La Ley de Murphy

La Ley de Murphy
Eloy M. Cebrián

sábado, 11 de octubre de 2014

Las cuentas de Cospedal


A los malos pagadores siempre les acaban cuadrando las cuentas. Seguro que a Cospedal le cuadran de maravilla. El cómo ya importa menos con tal de que las cifras del déficit salgan aseadas. Importa muy poco que se privaticen hospitales, que se eliminen camas y que las listas de espera se estiren hasta lo imposible al tiempo que se maquillan de un modo repugnante. Importa poco que los pacientes con enfermedades crónicas de gravedad hayan pasado al limbo clínico, que el personal sanitario se vea obligado a trabajar en condiciones de auténtica explotación y que las ayudas a personas dependientes se hayan rebajado hasta la categoría de limosnas. Importa poco, muy poco, que los profesores de la enseñanza pública trabajen más por menos, que muchos vean cómo su plaza (ganada por oposición) se esfuma junto con su tranquilidad, y que miles de compañeros interinos, tan valiosos como necesarios, se van al paro sin esperanzas de regresar a las aulas. Son solo víctimas colaterales, daños insignificantes si se tiene en cuenta lo bonitas que están quedando las cifras del déficit para que don Mariano pueda fardar en Bruselas. Todo es válido con tal de que las cuentas cuadren, hasta retener los más de cuatrocientos euros que los estudiantes de las residencias universitarias han de desembolsar en concepto de fianza, un dinero del que muchas familias necesitan para afrontar los gastos académicos de sus hijos. «Pero ¿cuándo lo van a devolver?», preguntan los padres ya desesperados. Y casi es posible imaginar la sonrisa del funcionario toledano cuando, por vía telefónica, aconseja resignación y paciencia, la paciencia que ellos no tendrían si los malos pagadores fuésemos nosotros a la hora de pagar impuestos.
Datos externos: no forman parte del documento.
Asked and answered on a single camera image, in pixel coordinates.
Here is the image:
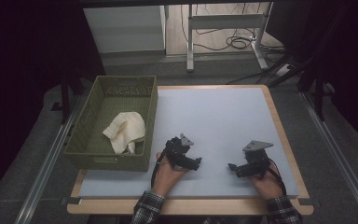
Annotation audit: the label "green woven basket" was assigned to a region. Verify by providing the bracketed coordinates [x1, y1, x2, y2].
[63, 75, 159, 173]

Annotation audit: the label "black tripod stand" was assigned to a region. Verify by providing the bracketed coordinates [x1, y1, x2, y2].
[267, 52, 337, 123]

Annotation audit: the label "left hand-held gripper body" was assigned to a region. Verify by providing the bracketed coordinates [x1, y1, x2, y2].
[164, 133, 195, 168]

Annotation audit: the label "white power strip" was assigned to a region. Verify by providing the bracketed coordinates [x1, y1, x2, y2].
[274, 63, 292, 77]

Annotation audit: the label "black metal stand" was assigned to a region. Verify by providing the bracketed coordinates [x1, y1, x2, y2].
[59, 70, 73, 125]

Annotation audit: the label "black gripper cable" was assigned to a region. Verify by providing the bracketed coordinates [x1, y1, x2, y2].
[267, 158, 288, 196]
[150, 148, 170, 189]

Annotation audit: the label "person's right hand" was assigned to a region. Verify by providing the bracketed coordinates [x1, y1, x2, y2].
[251, 170, 284, 200]

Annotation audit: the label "white metal desk frame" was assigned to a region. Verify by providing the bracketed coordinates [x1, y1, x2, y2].
[186, 2, 274, 74]

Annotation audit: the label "white cabinet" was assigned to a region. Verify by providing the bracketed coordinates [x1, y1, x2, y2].
[83, 5, 167, 56]

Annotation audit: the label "black tape strip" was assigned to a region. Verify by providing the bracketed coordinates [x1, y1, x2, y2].
[60, 196, 83, 206]
[297, 197, 322, 207]

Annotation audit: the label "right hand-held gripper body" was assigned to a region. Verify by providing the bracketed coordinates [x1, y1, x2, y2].
[241, 140, 274, 179]

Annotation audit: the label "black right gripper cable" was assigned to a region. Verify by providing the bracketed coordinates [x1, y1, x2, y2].
[267, 158, 288, 196]

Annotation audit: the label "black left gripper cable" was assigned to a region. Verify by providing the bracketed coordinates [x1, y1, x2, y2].
[150, 148, 170, 189]

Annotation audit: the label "person's left hand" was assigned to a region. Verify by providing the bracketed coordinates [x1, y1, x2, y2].
[153, 152, 187, 197]

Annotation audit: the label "black floor cables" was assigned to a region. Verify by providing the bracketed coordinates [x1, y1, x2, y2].
[180, 3, 286, 63]

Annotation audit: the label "cream printed cloth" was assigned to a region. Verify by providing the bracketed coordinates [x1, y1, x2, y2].
[102, 111, 146, 156]

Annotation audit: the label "light blue table mat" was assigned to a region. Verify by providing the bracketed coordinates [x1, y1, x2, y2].
[78, 87, 299, 200]

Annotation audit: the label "aluminium floor rail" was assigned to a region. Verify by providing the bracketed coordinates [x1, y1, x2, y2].
[300, 92, 358, 224]
[13, 97, 82, 224]

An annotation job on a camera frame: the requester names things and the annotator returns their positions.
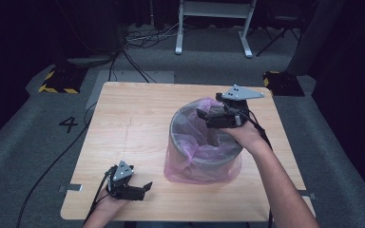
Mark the pink plastic bag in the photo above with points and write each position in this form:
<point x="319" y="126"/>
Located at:
<point x="202" y="174"/>

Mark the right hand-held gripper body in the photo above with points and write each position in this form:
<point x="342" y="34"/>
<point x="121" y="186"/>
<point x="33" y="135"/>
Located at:
<point x="237" y="109"/>

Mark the person's left hand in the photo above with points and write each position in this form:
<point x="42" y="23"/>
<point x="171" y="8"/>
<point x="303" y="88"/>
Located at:
<point x="111" y="207"/>

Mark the grey tape strip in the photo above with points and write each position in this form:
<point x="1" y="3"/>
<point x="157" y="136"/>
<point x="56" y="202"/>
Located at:
<point x="71" y="187"/>
<point x="309" y="195"/>

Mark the person's right hand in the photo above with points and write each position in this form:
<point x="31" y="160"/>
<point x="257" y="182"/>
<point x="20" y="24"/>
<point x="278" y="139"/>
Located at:
<point x="245" y="136"/>

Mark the hazard-striped black base plate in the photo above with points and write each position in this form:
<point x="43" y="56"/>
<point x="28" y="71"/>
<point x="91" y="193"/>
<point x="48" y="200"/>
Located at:
<point x="61" y="80"/>
<point x="285" y="83"/>

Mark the green plastic bin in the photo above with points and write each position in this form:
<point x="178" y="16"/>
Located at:
<point x="180" y="119"/>

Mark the white metal stand frame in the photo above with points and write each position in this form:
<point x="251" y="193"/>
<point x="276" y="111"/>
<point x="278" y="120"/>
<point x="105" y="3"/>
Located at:
<point x="215" y="9"/>

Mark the black equipment stand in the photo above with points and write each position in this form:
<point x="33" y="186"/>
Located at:
<point x="88" y="28"/>

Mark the dark grey post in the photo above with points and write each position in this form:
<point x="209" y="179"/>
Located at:
<point x="313" y="38"/>

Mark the black tripod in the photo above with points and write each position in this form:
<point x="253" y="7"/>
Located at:
<point x="277" y="38"/>

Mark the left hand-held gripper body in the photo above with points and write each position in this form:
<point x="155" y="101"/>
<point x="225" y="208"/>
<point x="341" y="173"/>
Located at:
<point x="122" y="172"/>

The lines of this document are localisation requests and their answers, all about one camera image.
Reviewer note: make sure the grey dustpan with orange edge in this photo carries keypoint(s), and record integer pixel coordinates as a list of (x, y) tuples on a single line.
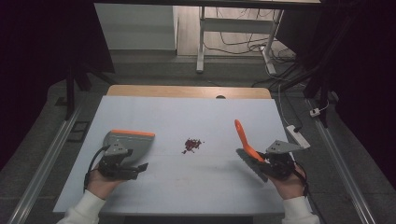
[(137, 144)]

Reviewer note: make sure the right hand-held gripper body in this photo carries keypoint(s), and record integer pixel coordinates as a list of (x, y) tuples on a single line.
[(281, 157)]

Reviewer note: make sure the black square floor frame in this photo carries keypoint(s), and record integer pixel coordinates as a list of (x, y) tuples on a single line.
[(78, 131)]

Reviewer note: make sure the black curtain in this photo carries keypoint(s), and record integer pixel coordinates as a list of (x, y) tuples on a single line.
[(37, 62), (364, 77)]

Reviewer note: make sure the white board table cover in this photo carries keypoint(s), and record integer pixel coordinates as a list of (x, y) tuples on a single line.
[(193, 186)]

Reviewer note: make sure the small white plug adapter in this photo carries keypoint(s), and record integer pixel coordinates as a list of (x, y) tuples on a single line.
[(315, 112)]

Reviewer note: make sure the person's left hand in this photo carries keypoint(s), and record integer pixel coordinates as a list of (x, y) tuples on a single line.
[(101, 185)]

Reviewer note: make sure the person's right hand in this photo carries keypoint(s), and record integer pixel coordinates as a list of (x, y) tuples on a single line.
[(291, 186)]

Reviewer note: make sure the aluminium floor rail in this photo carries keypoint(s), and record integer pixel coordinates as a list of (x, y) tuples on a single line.
[(342, 168), (40, 168)]

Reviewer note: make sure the white power strip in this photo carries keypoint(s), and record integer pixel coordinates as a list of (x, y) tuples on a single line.
[(298, 137)]

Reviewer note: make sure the white metal desk frame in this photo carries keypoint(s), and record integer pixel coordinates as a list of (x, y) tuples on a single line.
[(236, 25)]

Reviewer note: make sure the orange brush with grey bristles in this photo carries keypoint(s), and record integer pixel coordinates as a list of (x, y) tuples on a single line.
[(246, 143)]

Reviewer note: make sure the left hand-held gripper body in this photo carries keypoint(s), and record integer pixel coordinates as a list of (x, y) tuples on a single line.
[(115, 149)]

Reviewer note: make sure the black metal stand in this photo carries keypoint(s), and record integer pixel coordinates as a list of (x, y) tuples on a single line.
[(323, 93), (70, 93)]

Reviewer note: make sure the wooden table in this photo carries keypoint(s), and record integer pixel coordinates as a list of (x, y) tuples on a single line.
[(174, 91)]

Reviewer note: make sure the white cabinet panel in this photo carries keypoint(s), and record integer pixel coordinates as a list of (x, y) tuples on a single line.
[(135, 26)]

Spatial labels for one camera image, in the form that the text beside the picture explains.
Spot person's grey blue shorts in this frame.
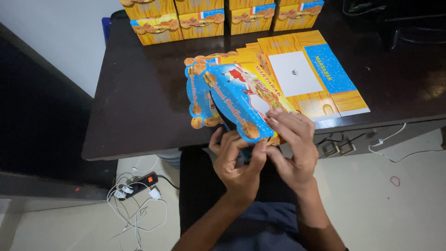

Así ya pueden cuadrarle las cuentas, señora presidenta. Aunque pudiera ser que las otras cuentas, las de intención de voto, no le salgan tan redondas.

Publicado en La Tribuna de Albacete el 10/10/2014

2 comentarios:

miguel angel ortega dijo...

Tengo para mí que, cuando hace cuentas, cuenta con los votos, amigo Eloy.
Veamos:
1.- Al candidato del PSOE lo votarán sus amigos y cuatro más.El que está fuera de la política no lo conoce y el que lo conoce sabe que es un político de profesión, un tipo que desde que tenía poco más de 20 años ejerce de alto cargo. No parece de fiar.
2.- Los partidos minoritarios subirán poco y no somos una región donde proyectos como los de Podemos vayan a crecer de la misma manera que en otros sitios. Ojalá me equivoque!
3.- Los funcioniarios hemos pagado una buena parte de la factura de la crisis, pero no todos somos funcionarios. Te escribo desde Cuenca, donde el destrozo de la CCM, del Hospital y de todo tipo de funcionarios nos han dejado en la ruina. Ahora empiezo a oír a empresarios y comerciantes pedir tímidamente que vuelvan a mejorarnos las condiciones laborales porque ya no venden una escoba. Pero no son todos y, hasta ayer mismo, todos sonreían por debajo del bigote: "ya va siendo hora de que os metan en cintura", pensaban y hasta decían.
4.- Si añadimos el pucherazo electoral, hay muchas posibilidades de que la señora de los Cigarrales vuelva a ganar.

Sorry.

Eloy M. Cebrian dijo...

Me temo que lo que dices es muy cierto, Miguel Ángel. Pero resulta difícil separar las opiniones de los deseos, y yo generalmente ni lo intento. Me conformo con lanzar la piedra al río con la esperanza de que a alguien le salpique. Lanzar la piedra a otro sitio podría ser constitutivo de delito.